Reputation: 111
I have a data frame named titanic
with 2021 rows of passengers on the titanic and specific characteristics of each passenger:
Class Sex Age Survived
1 3rd Male Child No
2 3rd Male Child No
3 3rd Male Child No
4 3rd Male Child No
5 3rd Male Child No
6 3rd Male Child No
...
I want to create a function that has multiple arguments that looks something like this:
f1 <- function(sex, age, class, survived){
...
}
where the arguments are where I input some criteria of the passengers.

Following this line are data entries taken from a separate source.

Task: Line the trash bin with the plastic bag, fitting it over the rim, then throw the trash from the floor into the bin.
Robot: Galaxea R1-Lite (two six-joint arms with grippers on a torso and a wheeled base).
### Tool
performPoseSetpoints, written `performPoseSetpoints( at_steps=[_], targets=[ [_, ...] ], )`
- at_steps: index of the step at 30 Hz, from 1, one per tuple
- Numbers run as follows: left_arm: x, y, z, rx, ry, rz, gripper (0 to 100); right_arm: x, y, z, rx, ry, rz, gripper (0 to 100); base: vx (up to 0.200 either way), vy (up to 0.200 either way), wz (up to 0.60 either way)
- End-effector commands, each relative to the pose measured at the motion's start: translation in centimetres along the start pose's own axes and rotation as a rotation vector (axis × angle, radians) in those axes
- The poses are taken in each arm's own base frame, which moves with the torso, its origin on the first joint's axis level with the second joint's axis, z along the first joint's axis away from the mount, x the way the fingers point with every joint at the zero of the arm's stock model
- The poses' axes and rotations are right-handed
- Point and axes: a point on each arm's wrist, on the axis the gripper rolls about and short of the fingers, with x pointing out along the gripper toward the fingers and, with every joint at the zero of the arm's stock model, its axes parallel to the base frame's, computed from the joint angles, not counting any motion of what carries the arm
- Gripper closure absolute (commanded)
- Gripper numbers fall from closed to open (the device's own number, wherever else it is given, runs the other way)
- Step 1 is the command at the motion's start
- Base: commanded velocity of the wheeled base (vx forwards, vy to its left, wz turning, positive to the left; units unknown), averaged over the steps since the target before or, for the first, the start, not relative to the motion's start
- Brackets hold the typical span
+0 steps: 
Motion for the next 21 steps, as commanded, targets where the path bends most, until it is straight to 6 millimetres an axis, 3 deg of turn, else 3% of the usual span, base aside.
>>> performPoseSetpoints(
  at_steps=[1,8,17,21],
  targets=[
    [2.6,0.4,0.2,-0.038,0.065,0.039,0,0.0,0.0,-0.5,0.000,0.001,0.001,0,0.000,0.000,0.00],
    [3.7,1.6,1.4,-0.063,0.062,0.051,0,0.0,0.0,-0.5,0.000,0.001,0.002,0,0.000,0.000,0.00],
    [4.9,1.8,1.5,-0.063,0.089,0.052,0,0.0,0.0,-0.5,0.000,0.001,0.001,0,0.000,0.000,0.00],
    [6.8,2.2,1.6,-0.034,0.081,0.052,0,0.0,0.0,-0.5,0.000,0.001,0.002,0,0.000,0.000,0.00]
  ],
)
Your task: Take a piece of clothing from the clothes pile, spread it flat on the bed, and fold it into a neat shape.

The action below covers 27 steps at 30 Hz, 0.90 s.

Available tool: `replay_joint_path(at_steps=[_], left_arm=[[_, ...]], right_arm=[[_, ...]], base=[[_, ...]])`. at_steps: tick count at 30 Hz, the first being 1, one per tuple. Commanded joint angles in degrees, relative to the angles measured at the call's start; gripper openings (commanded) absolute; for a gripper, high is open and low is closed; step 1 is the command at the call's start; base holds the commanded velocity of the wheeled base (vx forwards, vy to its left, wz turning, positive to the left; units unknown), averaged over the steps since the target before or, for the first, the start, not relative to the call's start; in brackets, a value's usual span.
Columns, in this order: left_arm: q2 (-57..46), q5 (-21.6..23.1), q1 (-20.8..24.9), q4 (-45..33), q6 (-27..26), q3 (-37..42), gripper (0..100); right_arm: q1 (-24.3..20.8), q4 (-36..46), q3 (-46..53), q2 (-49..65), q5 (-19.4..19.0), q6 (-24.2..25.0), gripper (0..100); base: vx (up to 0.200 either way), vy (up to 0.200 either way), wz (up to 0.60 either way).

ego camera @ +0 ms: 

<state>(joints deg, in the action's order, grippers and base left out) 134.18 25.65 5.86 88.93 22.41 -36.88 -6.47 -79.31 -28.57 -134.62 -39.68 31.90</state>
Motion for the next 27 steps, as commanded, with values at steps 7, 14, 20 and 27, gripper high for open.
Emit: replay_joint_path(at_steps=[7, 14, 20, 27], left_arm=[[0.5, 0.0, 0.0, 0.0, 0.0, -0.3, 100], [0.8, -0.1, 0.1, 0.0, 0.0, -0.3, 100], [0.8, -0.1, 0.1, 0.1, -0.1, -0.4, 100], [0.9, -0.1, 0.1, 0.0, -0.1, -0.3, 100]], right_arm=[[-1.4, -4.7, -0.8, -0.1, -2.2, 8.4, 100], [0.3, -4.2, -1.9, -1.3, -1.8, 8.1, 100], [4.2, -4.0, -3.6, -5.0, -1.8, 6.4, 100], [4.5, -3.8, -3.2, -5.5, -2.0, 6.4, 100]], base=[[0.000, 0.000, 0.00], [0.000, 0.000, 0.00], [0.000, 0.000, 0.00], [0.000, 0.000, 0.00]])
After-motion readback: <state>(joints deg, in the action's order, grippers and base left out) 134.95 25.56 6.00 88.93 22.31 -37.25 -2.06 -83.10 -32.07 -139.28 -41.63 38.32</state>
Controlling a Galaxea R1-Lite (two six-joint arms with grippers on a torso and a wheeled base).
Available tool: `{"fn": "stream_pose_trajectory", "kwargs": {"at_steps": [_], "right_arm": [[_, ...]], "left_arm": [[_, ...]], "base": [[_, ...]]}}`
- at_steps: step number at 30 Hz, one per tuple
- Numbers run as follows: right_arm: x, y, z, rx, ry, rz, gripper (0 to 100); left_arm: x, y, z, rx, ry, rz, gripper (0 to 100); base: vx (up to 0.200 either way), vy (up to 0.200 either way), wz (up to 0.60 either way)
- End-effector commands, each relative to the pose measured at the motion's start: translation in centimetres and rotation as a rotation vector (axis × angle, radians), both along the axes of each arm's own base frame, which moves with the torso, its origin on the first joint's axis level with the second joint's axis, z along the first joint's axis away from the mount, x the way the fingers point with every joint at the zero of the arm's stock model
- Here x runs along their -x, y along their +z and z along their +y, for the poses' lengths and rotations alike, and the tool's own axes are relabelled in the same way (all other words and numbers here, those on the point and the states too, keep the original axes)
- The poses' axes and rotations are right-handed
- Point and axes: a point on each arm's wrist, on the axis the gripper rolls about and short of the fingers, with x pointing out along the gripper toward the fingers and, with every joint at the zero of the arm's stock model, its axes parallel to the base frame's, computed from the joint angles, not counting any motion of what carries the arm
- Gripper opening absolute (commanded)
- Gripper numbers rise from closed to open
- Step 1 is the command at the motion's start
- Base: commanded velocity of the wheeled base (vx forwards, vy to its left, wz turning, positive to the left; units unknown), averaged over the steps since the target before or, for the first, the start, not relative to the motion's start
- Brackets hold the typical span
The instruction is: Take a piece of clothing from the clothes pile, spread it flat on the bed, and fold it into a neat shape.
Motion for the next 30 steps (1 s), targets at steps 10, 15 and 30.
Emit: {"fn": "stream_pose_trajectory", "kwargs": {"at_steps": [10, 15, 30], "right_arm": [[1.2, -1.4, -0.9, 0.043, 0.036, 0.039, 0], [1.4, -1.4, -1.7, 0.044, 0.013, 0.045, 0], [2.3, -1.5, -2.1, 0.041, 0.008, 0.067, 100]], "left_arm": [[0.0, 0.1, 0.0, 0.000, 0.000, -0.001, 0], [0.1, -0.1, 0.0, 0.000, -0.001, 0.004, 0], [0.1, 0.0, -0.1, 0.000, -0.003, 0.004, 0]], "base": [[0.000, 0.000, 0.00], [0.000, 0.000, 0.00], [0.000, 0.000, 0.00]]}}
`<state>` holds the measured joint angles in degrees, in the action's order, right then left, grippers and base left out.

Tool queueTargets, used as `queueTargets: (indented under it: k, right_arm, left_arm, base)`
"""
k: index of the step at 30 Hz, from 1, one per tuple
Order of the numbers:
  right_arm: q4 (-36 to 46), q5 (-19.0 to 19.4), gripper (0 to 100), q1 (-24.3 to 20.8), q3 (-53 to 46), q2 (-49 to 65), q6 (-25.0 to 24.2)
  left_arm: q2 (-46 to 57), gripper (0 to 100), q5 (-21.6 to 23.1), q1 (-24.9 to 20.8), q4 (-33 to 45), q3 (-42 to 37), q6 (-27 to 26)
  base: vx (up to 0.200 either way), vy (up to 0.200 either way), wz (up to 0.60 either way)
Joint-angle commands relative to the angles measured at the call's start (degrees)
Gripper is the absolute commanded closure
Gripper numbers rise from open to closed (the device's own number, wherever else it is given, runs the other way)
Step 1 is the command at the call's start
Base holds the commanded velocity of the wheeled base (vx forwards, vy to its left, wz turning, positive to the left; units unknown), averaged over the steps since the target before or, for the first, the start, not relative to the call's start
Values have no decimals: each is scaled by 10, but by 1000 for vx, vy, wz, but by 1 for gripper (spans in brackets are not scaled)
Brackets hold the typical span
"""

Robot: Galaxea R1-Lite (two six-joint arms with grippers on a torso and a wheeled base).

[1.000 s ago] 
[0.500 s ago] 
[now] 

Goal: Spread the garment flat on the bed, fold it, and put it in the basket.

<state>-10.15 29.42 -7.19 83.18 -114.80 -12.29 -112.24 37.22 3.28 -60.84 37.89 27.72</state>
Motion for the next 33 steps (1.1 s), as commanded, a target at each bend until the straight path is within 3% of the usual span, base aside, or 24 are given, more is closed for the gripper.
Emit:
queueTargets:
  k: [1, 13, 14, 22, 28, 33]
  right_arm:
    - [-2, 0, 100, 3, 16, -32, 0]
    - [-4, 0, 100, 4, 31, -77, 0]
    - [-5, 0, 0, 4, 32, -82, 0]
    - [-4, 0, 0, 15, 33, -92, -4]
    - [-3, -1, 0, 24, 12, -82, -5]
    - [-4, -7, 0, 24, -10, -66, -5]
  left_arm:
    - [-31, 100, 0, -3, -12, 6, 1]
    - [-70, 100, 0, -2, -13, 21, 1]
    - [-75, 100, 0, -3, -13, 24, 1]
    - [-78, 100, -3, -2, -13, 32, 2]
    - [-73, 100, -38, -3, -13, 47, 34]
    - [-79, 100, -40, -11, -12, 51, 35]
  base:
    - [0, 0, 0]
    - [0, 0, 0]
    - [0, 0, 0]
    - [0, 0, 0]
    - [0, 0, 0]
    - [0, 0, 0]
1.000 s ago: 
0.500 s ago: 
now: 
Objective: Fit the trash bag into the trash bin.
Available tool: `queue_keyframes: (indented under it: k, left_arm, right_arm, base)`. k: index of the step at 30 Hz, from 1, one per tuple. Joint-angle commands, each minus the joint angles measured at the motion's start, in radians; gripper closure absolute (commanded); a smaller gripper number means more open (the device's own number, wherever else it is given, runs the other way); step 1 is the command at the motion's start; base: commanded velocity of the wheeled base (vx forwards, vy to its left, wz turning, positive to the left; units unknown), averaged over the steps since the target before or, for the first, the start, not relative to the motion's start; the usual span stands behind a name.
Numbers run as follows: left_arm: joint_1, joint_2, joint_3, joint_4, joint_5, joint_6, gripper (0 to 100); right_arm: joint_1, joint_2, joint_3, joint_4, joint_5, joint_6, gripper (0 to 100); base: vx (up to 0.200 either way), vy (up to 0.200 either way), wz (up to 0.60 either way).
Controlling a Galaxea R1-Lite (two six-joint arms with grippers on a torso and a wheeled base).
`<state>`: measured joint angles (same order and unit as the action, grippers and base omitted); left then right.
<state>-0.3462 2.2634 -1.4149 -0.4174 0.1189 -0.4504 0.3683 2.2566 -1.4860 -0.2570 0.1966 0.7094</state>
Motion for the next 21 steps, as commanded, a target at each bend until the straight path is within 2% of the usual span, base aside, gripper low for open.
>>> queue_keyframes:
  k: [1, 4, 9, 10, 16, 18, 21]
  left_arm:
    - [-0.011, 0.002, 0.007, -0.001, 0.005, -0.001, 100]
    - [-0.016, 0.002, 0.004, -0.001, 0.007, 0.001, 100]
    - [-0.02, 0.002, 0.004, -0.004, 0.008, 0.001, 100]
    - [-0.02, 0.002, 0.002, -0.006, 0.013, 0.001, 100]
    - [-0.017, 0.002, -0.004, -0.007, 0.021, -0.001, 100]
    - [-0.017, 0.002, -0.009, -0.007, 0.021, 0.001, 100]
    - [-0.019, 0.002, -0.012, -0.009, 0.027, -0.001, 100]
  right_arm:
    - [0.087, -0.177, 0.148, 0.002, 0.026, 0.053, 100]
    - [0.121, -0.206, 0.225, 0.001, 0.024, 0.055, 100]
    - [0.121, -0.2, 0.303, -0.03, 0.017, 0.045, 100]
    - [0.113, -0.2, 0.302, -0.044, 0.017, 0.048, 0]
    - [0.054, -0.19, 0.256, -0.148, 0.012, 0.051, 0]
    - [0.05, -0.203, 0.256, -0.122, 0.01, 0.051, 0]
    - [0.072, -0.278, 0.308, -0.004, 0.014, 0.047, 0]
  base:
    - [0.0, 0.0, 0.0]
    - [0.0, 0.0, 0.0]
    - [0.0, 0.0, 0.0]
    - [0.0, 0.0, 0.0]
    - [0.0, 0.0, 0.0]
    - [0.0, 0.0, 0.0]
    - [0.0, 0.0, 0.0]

As an example, I want to be able to input criteria into the function such that
f1("Female", "Child","3rd", "Yes")
returns
Class Sex Age Survived
1534 3rd Female Child Yes
1535 3rd Female Child Yes
1536 3rd Female Child Yes
1537 3rd Female Child Yes
1538 3rd Female Child Yes
Now, I have hard-coded it and just used an if else statement to cover all of the possibilities.
function.q6.1 <- function(sex,age,class,survival){
if(sex == "Male" & age == "Child" & class == "3rd" & survival == "No"){
subset(titanic, Sex == "Male" & Age == "Child" & Class == "3rd" & Survived == "No")
}
else if(sex == "Female" & age == "Child" & class == "3rd" & survival == "No"){
subset(titanic, Sex == "Female" & Age == "Child" & Class == "3rd" & Survived == "No")
}
else if(sex == "Male" & age == "Adult" & class == "3rd" & survival == "No"){
subset(titanic, Sex == "Male" & Age == "Adult" & Class == "3rd" & Survived == "No")
}
...
}
I want to know if there is a more efficient way of doing this. Thank you ahead of time.
Upvotes: 0
Views: 514
Reputation: 270075
This assumes that the first argument is the data frame and the remaining arguments are values for each of the columns in the order that they appear in the data frame or else are named.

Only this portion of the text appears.